— Prompt —
From the line containing "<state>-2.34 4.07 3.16" down to the last line of the records below, copy every line exactly. Leave out everything before it.

--- START ---

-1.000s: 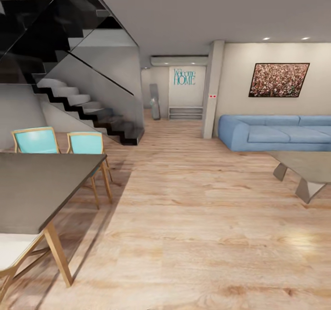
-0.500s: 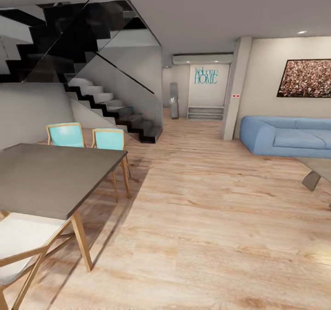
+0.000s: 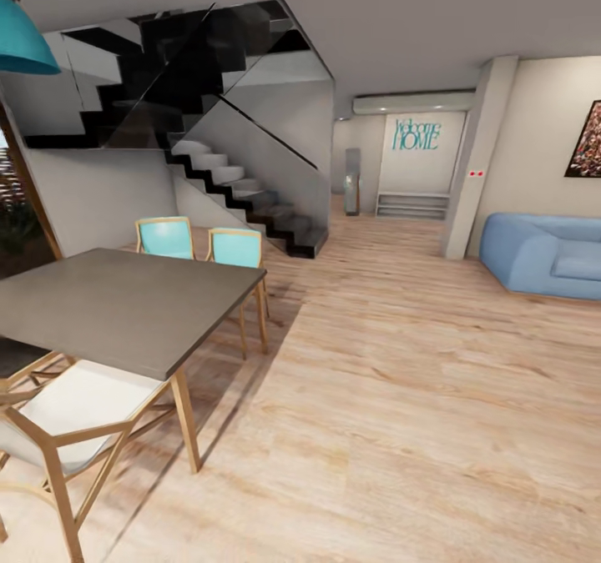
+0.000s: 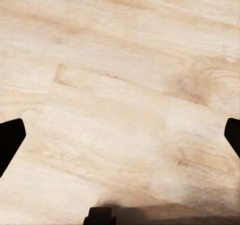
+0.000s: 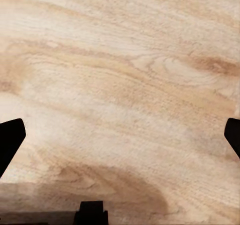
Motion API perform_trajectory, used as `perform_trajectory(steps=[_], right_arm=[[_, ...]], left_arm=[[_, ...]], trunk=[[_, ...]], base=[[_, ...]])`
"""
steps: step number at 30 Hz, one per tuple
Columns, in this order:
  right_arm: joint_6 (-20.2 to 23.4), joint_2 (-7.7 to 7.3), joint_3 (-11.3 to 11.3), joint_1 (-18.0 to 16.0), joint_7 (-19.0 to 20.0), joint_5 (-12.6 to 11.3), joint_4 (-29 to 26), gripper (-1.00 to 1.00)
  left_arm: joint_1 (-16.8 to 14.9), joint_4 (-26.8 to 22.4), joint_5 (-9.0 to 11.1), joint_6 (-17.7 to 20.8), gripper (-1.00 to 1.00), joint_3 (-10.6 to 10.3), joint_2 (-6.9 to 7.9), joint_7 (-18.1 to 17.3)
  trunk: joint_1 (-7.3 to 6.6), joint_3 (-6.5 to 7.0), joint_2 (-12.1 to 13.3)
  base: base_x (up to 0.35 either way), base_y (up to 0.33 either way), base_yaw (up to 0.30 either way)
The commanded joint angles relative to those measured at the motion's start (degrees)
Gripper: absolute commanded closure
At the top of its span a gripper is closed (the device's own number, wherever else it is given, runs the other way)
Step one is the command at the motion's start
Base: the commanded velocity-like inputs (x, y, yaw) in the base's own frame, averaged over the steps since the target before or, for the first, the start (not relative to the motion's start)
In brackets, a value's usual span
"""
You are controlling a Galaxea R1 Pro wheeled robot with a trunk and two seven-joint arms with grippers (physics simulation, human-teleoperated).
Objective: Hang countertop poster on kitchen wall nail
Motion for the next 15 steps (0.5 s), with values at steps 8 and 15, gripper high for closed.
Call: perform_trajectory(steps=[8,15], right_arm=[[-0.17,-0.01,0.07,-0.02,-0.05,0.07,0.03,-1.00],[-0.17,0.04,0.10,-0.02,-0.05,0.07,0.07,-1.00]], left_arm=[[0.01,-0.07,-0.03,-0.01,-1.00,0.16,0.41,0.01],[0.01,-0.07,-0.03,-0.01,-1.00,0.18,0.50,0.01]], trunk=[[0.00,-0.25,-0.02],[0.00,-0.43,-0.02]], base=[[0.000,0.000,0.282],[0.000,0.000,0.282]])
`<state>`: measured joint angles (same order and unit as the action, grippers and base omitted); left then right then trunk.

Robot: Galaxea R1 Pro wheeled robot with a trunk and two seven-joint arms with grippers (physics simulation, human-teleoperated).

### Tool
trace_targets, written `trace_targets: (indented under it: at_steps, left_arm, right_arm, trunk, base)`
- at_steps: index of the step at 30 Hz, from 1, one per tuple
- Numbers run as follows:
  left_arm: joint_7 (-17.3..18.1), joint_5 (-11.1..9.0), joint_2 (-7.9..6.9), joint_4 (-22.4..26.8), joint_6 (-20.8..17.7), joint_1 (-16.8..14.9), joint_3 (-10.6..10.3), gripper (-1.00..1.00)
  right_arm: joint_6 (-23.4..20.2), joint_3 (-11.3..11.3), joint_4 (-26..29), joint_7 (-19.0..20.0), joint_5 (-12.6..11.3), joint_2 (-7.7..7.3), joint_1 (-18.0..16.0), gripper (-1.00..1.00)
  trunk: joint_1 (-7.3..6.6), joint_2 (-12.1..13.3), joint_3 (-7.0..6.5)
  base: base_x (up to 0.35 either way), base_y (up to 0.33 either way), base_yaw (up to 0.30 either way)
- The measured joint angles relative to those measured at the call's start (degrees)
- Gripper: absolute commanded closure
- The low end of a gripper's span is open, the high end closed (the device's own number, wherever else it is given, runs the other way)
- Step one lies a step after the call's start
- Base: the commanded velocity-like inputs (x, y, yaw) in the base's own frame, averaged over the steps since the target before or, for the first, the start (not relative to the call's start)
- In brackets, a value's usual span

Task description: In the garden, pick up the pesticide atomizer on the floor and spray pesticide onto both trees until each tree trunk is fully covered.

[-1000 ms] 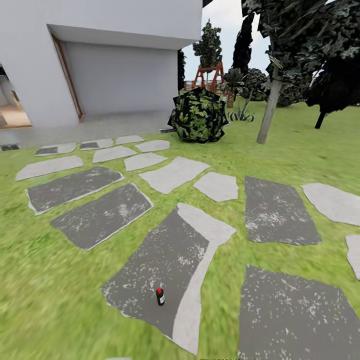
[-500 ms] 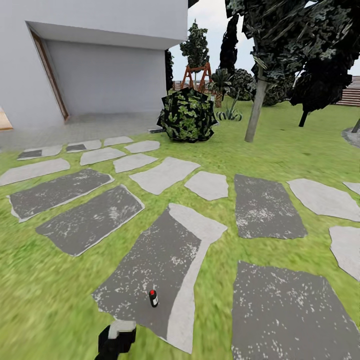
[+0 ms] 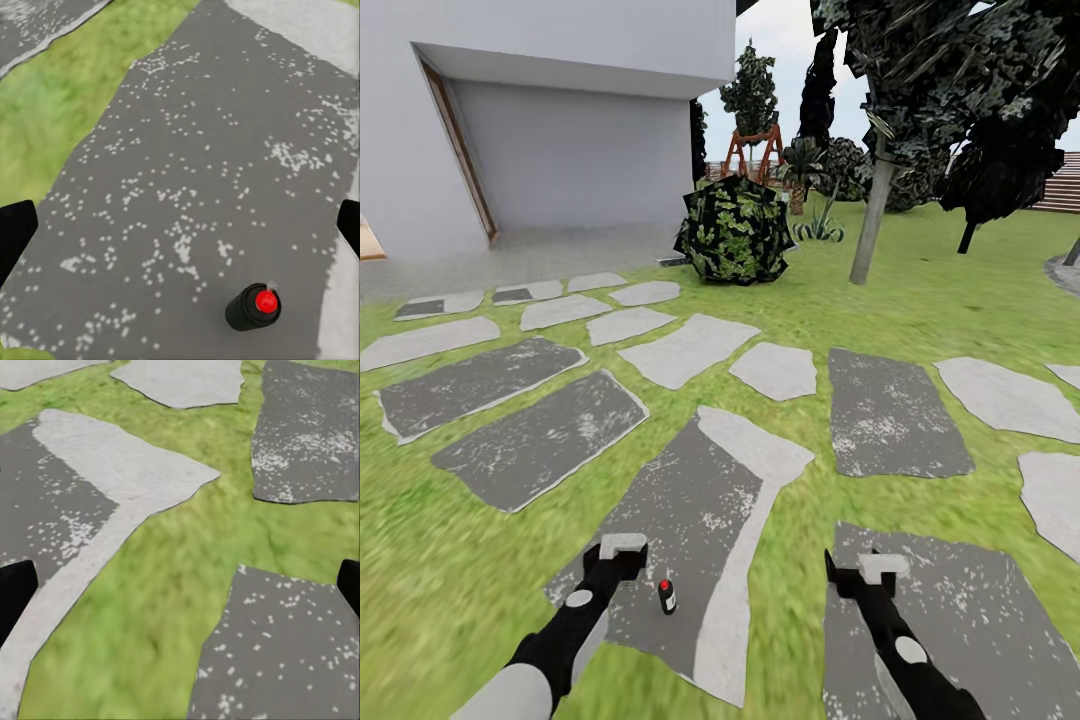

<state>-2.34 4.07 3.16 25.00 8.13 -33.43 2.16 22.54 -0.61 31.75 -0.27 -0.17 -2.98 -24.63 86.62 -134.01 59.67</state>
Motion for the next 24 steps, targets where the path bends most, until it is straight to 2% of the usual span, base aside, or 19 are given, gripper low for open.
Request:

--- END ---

— Answer —
<state>-2.34 4.07 3.16 25.00 8.13 -33.43 2.16 22.54 -0.61 31.75 -0.27 -0.17 -2.98 -24.63 86.62 -134.01 59.67</state>
Motion for the next 24 steps, targets where the path bends most, until it is straight to 2% of the usual span, base aside, or 19 are given, gripper low for open.
Request:

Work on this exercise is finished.